4 Investigates: Federal government shirks responsibility of caring for migrants to NM towns | KOB 4

4 Investigates: Federal government shirks responsibility of caring for migrants to NM towns

Chris Ramirez
June 18, 2019 10:19 PM

ALBUQUERQUE, N.M. — In the last few months, Border Patrol agents have dropped off more than 15,000 asylum seekers into New Mexico communities.   


The border communities of Las Cruces and Deming have been forced into figuring out what to do with the men, women and children who are dropped off daily. To the credit of the local communities, they have stepped up to the plate by providing a safe shelter, feeding and tending the migrants. 

However, it comes at a cost to these New Mexico communities and now there is a growing call for that financial and legal burden to shift back to the federal government.

“We are in dire straits down here,” Chris Brice, Luna County interim manager, told KOB 4 during a recent tour of the migrant shelter he helped set up.

On Mother’s Day weekend, U.S. Border Patrol agents dropped off hundreds of migrants at a McDonald's in Deming with little warning. Brice and city leaders had no budget to set up shelter for them, but they did anyway, turning barns at the county fairgrounds into temporary lodging. Since then, the drop offs have not stopped.

“What we are seeing is Border Patrol finally reached their breaking point with holding as many people as they possibly could,” Brice explained. “There are very limited spaces and they essentially had over 600 people in a facility rated for 100. They were feeding them every day through a microwave, buying burritos at local stores. So, I think they reached their boiling point and decided they had to release them and now we are getting an average of 250 a day.”

When migrants arrive at the Deming shelter, they go through a medical screening, their hair is checked for lice and they are given any necessary medications. They are given nutritious food, mostly provided by non-profit and faith based organizations. It’s here where they make transportation arrangements to get to their sponsors. 

Before U.S. Customs and Border Enforcement releases the migrants to the shelter, they have gone through a background check, are assigned a hearing for their asylum claim to be heard and are put in to the care of a sponsor. It’s up to the sponsor to pay for transportation costs and to ensure the asylum seeker makes all court dates.
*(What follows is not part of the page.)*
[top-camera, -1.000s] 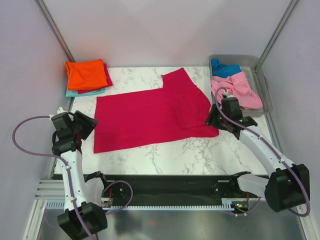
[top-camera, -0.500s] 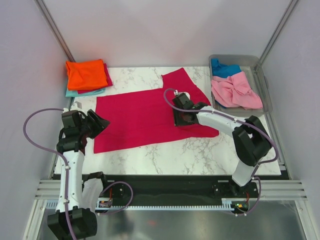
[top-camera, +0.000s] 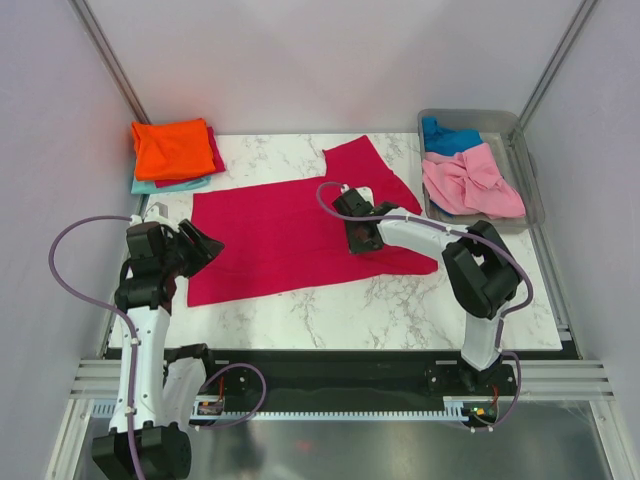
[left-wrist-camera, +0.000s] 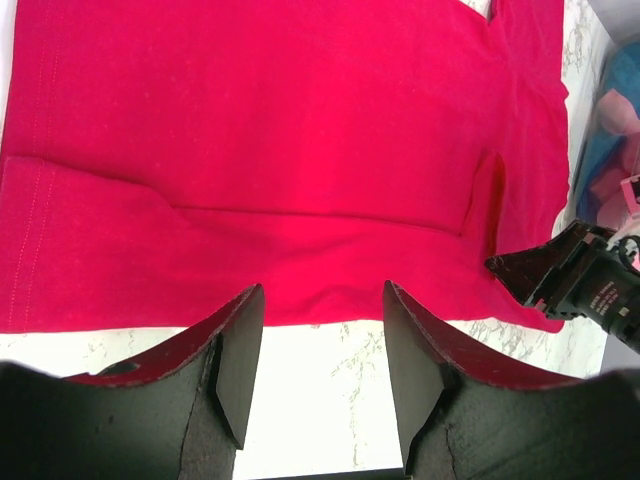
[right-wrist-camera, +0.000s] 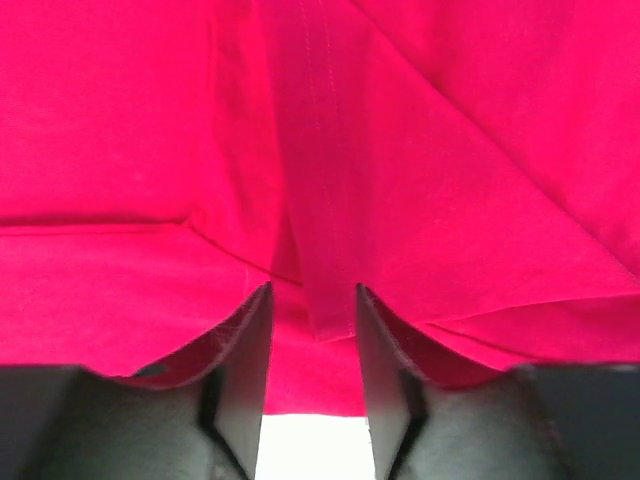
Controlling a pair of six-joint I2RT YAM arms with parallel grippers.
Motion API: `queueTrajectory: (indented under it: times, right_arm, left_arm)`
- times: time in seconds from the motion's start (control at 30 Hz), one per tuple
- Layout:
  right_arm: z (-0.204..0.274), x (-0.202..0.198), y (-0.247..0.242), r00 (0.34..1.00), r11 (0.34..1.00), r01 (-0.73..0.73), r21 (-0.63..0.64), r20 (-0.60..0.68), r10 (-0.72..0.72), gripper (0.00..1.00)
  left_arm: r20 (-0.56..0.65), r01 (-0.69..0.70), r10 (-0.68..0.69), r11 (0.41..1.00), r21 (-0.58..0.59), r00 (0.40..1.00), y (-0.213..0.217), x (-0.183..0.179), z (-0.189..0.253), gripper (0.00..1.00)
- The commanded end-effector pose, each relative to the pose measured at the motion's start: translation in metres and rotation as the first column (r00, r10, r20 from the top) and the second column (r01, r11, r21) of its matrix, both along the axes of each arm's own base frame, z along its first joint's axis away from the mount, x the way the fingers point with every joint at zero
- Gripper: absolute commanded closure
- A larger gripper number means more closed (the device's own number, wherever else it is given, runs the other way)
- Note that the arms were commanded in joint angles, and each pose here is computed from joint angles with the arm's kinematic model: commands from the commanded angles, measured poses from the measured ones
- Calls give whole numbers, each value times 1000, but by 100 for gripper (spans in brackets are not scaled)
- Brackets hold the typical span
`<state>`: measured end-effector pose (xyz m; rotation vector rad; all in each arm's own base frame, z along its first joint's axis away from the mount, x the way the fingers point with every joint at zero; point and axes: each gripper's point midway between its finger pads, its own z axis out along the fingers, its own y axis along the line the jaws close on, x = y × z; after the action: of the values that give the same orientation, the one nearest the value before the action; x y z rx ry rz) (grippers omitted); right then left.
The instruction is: Fold and stack the t-shirts
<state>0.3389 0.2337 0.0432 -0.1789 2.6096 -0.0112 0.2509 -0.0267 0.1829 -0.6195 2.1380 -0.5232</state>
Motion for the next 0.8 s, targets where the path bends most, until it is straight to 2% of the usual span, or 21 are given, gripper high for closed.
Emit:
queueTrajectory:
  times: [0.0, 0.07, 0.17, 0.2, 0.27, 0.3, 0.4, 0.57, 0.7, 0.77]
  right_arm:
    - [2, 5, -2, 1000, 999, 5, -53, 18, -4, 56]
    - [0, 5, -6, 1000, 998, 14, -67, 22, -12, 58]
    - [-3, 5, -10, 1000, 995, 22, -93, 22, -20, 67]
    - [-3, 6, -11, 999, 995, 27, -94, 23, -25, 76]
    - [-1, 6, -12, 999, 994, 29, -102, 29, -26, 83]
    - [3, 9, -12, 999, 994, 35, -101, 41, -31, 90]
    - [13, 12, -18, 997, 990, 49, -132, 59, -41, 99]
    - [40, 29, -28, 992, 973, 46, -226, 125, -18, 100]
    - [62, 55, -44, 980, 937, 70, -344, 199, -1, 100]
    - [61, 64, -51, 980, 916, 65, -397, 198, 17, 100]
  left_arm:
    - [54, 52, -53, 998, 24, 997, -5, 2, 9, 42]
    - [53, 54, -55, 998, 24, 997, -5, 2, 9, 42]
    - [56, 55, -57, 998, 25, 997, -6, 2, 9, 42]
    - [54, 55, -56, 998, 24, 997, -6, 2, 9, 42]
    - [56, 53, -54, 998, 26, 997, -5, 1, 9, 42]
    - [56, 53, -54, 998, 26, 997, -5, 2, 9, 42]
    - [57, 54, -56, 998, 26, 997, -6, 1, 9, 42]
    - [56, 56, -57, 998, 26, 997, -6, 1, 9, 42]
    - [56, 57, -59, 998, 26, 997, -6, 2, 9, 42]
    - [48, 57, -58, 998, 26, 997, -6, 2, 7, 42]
For the migrants protection and safety, local police, EMS and fire crews are in the shelters 24 hours a day, seven days a week at a cost to local taxpayers of $10,000 to 15,000 every single day.
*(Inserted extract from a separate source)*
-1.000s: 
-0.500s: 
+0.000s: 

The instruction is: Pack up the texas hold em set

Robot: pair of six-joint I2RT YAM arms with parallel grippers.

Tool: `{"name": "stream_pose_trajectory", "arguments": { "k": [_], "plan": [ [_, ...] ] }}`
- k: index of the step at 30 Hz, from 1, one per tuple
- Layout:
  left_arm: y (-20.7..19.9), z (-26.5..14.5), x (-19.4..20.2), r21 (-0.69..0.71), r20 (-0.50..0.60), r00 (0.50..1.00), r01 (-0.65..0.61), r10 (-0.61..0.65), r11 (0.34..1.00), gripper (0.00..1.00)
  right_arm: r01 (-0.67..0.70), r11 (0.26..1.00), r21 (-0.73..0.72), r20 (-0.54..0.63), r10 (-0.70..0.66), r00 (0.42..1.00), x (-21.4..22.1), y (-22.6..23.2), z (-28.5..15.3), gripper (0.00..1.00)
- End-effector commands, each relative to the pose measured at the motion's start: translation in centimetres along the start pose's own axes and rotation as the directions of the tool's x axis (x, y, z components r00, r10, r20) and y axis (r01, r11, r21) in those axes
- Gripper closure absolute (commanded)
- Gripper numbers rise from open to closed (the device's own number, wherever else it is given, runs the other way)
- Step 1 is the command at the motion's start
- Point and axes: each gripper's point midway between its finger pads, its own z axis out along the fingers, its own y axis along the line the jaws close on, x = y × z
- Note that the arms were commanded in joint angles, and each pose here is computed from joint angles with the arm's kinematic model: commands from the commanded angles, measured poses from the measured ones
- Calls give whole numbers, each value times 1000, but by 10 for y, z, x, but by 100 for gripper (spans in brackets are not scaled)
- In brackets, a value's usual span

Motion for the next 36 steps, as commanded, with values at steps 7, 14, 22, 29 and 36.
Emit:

A similar story is playing out in Las Cruces.

“Well we have basically activated our emergency command post,” said Las Cruces Mayor Ken Miyagishima.  “We have also dedicated a certain amount of resources from our Fire Department to help coordinate the armory and a few other places.”
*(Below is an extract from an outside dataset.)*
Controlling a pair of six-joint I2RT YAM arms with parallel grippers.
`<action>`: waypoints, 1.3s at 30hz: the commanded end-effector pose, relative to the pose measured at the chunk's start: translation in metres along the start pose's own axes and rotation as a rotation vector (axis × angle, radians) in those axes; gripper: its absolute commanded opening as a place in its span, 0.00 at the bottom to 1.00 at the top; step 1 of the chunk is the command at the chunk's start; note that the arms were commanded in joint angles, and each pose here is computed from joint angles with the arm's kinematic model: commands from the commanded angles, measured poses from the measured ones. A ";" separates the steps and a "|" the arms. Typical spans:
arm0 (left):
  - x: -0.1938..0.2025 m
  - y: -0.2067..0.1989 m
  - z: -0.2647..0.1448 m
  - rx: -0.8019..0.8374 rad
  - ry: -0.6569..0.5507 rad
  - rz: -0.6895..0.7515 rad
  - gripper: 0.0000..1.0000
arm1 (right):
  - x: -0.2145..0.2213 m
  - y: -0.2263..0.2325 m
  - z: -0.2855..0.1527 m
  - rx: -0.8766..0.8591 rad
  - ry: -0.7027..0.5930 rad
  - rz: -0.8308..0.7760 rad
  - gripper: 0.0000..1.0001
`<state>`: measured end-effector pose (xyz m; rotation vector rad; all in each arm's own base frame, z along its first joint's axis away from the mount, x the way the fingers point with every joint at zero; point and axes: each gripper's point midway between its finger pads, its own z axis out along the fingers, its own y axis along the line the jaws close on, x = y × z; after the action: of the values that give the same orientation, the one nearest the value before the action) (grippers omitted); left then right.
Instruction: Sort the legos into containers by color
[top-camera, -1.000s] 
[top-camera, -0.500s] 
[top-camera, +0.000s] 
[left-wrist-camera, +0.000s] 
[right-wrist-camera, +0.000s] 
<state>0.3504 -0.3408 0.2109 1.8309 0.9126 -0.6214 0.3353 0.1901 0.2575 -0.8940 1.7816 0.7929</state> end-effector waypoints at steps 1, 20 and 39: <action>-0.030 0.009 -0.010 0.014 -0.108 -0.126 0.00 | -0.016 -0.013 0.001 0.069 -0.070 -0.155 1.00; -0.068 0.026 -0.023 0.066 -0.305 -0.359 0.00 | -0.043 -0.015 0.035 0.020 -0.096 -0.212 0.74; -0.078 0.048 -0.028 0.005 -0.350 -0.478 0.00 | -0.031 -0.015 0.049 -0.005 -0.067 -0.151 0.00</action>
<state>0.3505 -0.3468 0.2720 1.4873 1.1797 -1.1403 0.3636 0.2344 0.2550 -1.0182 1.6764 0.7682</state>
Mayor Miyagishma and other local leaders turned an old armory into a migrant shelter. A team of volunteers and paid staff do the same mission as in Deming; feed, shelter and care for the migrants until they move on. Mayor Miyagishima estimates the City of Las Cruces is spending $5,000 to 10,000 every single day, with only about 60% of the community supporting the efforts.

“What do you tell that 40 percent who don't support what the city is doing?” 4 Investigator Chris Ramirez asked the mayor.

“I give them two options.  Option A – we work with Border Patrol and get them processed and on their way within 24-48 hours or they are dropped off in various places throughout the city.  They are going to start roaming, they don't understand English. It's not safe for them and it probably isn't safe for the city.”

New Mexico Governor Michelle Lujan Grisham sued the Trump Administration earlier this month. The suit claims the U.S. Government is breaking its own laws each time the U.S. Border Patrol drops off migrants into New Mexico towns because the federal government is shifting its legal and financial burden of caring for them to local communities. The suit claims that burden should fall squarely on the Trump Administration and the suit demands the daily drop offs into Deming and Las Cruces stop immediately.

“I want to signal to Washington that I am serious,” Gov. Lujan Grisham said.  “We can’t wait for congress.”

New Mexico’s congressional delegation is trying to get the federal government to reimburse New Mexico local governments, but there aren’t any guarantees yet.

“This is critically important that this occurs,” said U.S. Rep. Ben Ray Lujan, D-NM.  “I have been working closely with the appropriations committee in ensuring we are able to include and adopt language that would reimburse local governments as well as faith based organizations.”

“Look, we have to help people, right,” said U.S. Rep. Deb Haaland, D-NM.  “That is the humanitarian thing to do, so I am in favor of recouping some of those expenses and I hope we can be helpful in that endeavor.”  

Regardless of the politics, city and county leaders say they will continue to make sure both their communities and the migrants are safe.

“I'll let the governor and president figure out what they need to figure out and until they do, we'll keep making it happen down here,” Brice said.

The State of New Mexico is issued $750,000 in grants to Deming, Luna County and Las Cruces to help offset costs.  Luna County officials report they have already spent those funds.